━━━━━ RECORDS FOR THE EXERCISE ━━━━━

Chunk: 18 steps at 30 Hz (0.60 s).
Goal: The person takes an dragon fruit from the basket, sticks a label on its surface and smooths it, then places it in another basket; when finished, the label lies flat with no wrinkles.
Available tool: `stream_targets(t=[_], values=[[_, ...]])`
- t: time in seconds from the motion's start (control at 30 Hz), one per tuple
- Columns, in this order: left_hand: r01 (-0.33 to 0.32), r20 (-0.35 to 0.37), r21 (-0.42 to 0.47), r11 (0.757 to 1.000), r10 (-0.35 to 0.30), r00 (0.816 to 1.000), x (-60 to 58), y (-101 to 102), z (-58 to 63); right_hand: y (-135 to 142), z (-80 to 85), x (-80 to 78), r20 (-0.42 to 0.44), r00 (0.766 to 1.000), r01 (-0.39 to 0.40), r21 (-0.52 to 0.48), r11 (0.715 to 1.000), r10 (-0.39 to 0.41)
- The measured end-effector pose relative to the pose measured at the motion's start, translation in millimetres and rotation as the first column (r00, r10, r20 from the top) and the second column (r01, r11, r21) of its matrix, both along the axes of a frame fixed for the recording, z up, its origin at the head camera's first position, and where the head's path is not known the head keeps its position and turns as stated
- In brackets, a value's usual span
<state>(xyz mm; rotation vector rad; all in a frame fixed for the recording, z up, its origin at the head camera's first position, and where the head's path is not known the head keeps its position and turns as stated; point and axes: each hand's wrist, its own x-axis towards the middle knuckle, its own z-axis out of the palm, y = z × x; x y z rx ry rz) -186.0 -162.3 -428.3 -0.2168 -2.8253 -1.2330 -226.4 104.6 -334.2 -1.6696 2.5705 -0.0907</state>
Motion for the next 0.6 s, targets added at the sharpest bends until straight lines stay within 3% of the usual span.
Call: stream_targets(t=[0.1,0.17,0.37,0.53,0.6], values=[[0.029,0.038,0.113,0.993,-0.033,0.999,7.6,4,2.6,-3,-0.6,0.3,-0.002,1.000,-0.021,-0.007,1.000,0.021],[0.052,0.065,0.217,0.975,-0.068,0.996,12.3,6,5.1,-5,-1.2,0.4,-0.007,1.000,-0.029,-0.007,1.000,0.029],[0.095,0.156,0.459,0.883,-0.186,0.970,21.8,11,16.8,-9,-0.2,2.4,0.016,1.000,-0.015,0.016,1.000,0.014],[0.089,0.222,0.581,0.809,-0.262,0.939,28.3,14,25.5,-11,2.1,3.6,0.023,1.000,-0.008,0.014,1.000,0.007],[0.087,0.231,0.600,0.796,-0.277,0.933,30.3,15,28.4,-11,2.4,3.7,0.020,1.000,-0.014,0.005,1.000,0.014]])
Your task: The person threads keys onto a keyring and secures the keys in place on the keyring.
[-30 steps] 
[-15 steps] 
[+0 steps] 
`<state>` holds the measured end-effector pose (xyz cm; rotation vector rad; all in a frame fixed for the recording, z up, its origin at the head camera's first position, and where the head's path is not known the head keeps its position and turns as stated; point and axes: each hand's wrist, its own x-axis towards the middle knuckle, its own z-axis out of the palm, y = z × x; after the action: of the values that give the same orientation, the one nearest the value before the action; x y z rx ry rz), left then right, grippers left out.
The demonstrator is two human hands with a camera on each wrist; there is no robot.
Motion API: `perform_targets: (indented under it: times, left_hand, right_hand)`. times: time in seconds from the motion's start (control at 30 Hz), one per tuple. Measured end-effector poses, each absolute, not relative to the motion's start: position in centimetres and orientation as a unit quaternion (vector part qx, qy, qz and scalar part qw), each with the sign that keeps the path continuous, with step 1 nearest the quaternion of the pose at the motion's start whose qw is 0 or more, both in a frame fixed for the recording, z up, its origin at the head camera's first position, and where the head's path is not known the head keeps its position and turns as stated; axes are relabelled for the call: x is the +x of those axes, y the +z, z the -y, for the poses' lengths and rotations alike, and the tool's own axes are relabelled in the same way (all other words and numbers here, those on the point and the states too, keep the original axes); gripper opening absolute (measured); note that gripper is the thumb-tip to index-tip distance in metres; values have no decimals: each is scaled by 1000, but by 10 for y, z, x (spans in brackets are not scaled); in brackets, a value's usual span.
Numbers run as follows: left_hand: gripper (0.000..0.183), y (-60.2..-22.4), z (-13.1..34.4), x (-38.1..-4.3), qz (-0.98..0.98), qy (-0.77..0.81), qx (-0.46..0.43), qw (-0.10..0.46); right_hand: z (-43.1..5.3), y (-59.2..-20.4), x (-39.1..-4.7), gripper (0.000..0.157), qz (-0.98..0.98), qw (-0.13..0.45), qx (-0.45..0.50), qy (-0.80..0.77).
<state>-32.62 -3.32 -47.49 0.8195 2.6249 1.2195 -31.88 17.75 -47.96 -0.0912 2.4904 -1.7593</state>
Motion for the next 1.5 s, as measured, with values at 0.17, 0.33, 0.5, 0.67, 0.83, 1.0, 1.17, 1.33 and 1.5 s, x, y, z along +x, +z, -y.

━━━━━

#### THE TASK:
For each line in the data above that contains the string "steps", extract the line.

#### PROBLEM SOLUTION:
Chunk: 18 steps at 30 Hz (0.60 s).
[-30 steps] 
[-15 steps] 
[+0 steps] 

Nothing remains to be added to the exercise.